In more recent times, change has come to Qapqal, near the border with Kazakhstan, as more local people speak Mandarin because of the influence of television.

Kong believes it is an embarrassment not to have mastered his native language and like an increasing number of Xibe youngsters was keen to receive free Xibe language training.

An Ruyu is a former teacher from Qapqal bureau of education, who retired more than 10 years ago. She started a Xibe language training program in 2011.

"Most of the younger generation can speak some Xibe language but cannot write it," she says.

"I learnt the Xibe language in the 1950s and 1960s. Now it is time for me to teach what I have learnt."

Guan Meihua, another volunteer teacher, says: "The training program not only teaches the ethnic language, but also encourages students to engage with Xibe culture, as embodied in its dance, folk music and calligraphy."

The language is hardly used in daily life, except at school, Guan says.

Qapqal Xibe autonomous county has a population of about 200,000, 75 percent of whom belong to ethnic groups.

Before there was TV, Guan says, Xibe people used to gather and listen to readings of classical novels in the Xibe language.

In order to preserve the language, the local government is supporting the language courses financially and encouraging officials to speak the language.

On the streets of the county, all business billboards are written in both Xibe and Mandarin. On Feb 25, Qapqal TV started broadcasting Xibe language news daily. There is also the Xibe language Chabuchar Newspaper, first published in 1946 and published twice a week.

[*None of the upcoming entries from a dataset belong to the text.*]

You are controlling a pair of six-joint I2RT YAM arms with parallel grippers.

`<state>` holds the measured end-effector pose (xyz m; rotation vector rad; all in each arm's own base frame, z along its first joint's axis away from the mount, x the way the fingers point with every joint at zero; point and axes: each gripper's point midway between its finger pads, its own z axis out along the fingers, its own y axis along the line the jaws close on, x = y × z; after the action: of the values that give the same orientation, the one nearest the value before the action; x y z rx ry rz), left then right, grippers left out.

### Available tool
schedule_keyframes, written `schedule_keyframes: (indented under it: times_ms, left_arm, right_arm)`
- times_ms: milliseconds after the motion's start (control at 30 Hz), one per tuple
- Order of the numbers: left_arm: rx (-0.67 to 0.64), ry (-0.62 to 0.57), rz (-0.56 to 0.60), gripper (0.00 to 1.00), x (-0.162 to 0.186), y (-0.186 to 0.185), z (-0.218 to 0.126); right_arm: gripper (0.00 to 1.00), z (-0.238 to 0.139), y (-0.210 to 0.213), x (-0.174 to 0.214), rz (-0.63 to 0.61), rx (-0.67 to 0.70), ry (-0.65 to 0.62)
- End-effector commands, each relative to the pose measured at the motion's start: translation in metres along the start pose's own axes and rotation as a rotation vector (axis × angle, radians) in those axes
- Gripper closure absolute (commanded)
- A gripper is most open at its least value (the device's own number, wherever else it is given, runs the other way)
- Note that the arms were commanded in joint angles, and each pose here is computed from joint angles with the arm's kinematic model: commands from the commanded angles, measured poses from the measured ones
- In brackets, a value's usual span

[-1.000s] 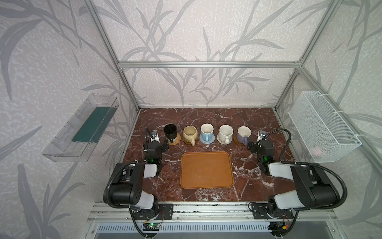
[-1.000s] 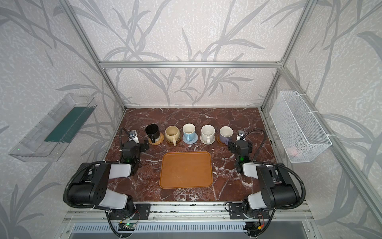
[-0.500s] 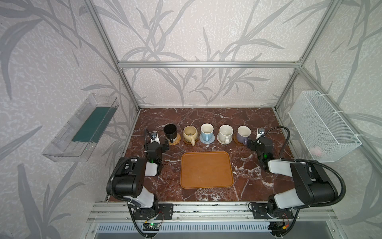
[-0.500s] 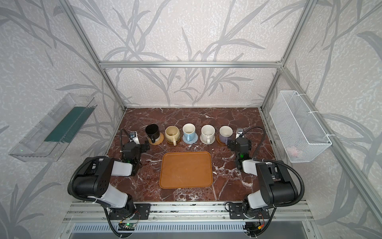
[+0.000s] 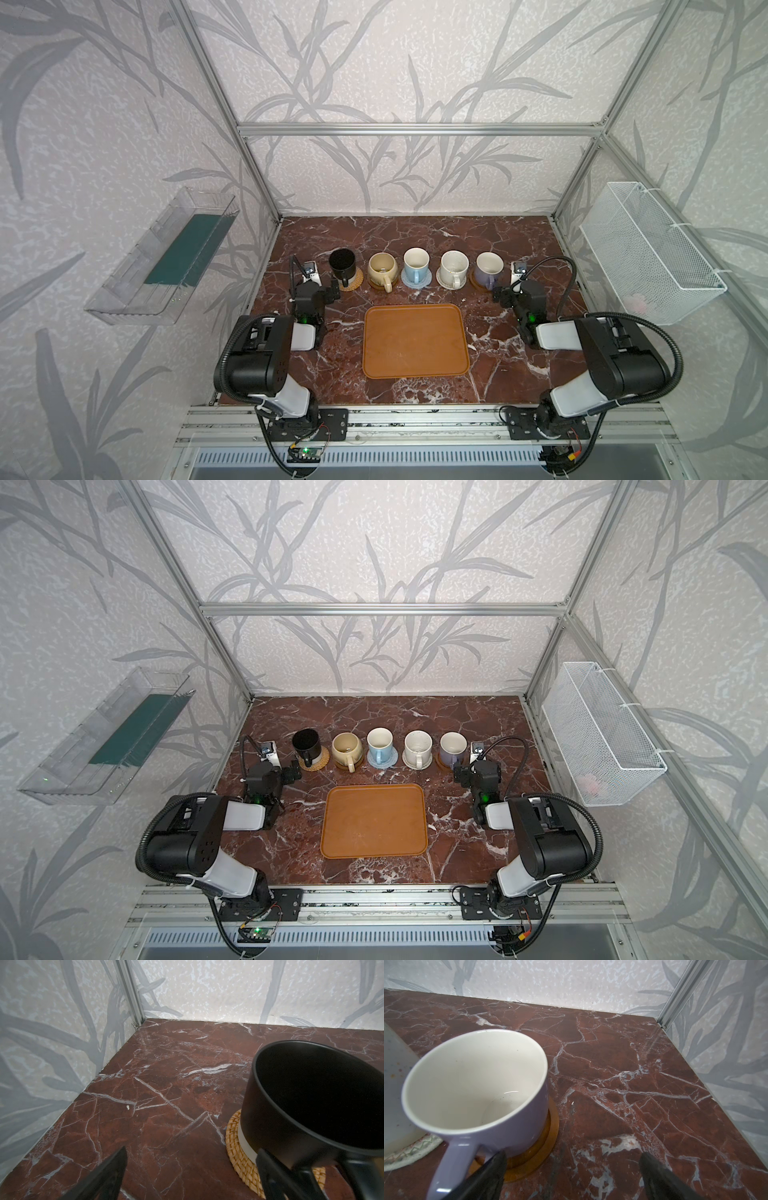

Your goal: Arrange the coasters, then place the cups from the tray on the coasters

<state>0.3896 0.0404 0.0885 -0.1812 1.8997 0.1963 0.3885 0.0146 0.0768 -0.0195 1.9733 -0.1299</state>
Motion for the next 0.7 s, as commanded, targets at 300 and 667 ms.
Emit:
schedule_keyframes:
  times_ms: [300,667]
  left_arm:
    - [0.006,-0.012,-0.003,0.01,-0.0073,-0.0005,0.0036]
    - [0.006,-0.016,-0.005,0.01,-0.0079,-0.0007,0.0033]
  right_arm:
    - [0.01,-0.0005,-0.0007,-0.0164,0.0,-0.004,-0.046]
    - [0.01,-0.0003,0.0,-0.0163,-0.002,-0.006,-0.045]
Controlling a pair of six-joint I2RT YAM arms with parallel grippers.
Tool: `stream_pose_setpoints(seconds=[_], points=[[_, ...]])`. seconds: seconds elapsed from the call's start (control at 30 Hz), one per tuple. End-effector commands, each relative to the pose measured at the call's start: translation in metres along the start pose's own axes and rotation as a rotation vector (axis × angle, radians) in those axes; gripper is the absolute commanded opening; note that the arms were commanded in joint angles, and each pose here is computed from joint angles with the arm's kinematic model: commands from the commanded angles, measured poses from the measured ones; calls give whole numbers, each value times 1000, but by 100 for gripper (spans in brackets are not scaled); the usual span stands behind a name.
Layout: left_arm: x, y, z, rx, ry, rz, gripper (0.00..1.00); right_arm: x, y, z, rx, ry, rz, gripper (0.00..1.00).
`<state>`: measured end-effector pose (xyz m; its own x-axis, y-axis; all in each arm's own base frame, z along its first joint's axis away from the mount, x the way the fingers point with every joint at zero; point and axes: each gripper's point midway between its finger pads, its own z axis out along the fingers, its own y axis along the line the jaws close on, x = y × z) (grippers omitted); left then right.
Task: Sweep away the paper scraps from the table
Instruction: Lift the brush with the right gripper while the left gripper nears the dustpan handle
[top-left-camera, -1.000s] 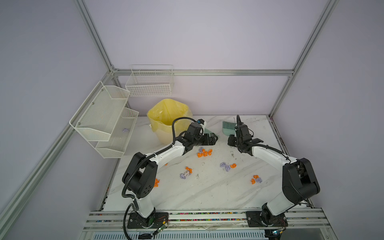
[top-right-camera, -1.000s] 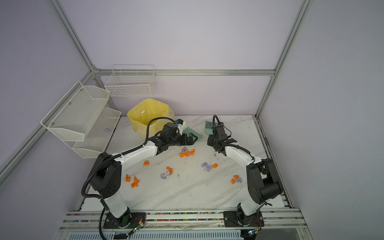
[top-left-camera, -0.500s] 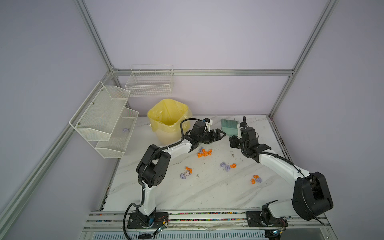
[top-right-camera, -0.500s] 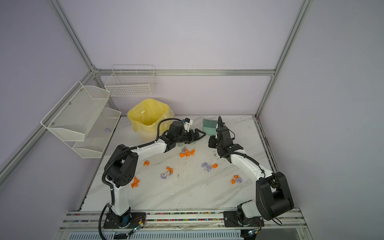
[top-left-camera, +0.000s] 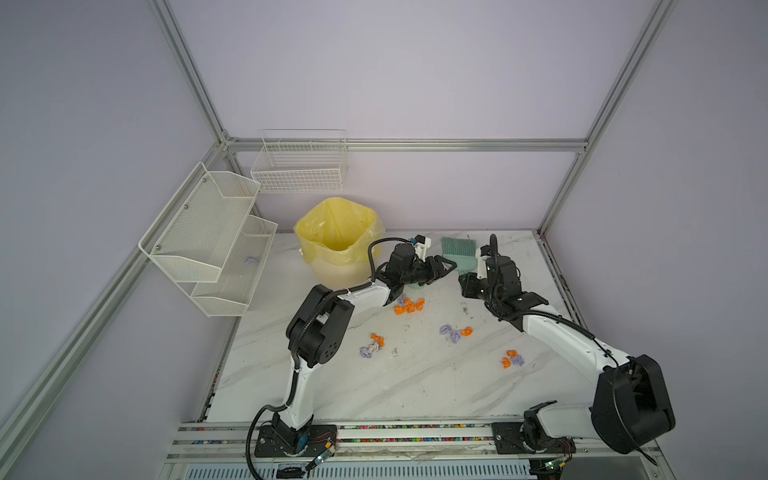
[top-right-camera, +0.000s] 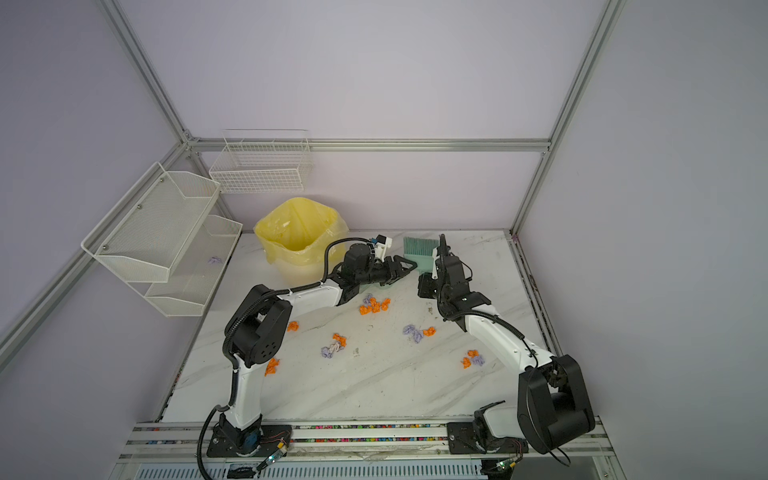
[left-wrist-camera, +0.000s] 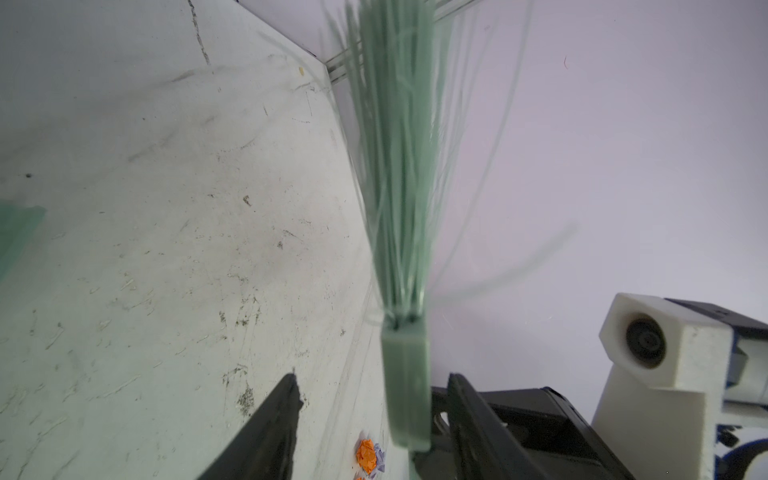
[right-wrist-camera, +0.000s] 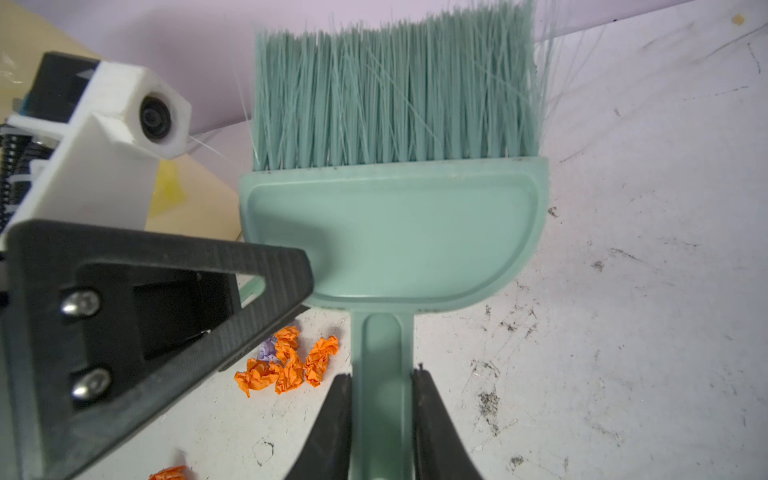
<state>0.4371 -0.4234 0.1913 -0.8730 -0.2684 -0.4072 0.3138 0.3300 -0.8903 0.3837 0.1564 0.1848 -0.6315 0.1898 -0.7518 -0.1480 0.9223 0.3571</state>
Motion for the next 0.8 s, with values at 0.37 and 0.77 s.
stream_pose_setpoints(seconds=[0.37,0.77], points=[[-35,-60,5,169,-90,43,0,-4,15,-13,-79,-28,-42,13],[-82,-52,-19,203,-198,2,0,-20,12,-32,-286,-39,188,77]])
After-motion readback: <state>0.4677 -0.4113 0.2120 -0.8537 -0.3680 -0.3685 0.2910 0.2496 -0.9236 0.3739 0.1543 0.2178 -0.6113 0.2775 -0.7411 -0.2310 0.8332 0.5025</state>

Over the past two years, the number of subscribers to the newspaper from outside Xinjiang has climbed from 20 to 123, which includes Xibe people scattered around the country, newspaper collectors and language researchers.

Cui Jichun, editor-in-chief of the paper, says she is happy to see the establishment of a language training course and hopes it will create "a wave of learning the Xibe language".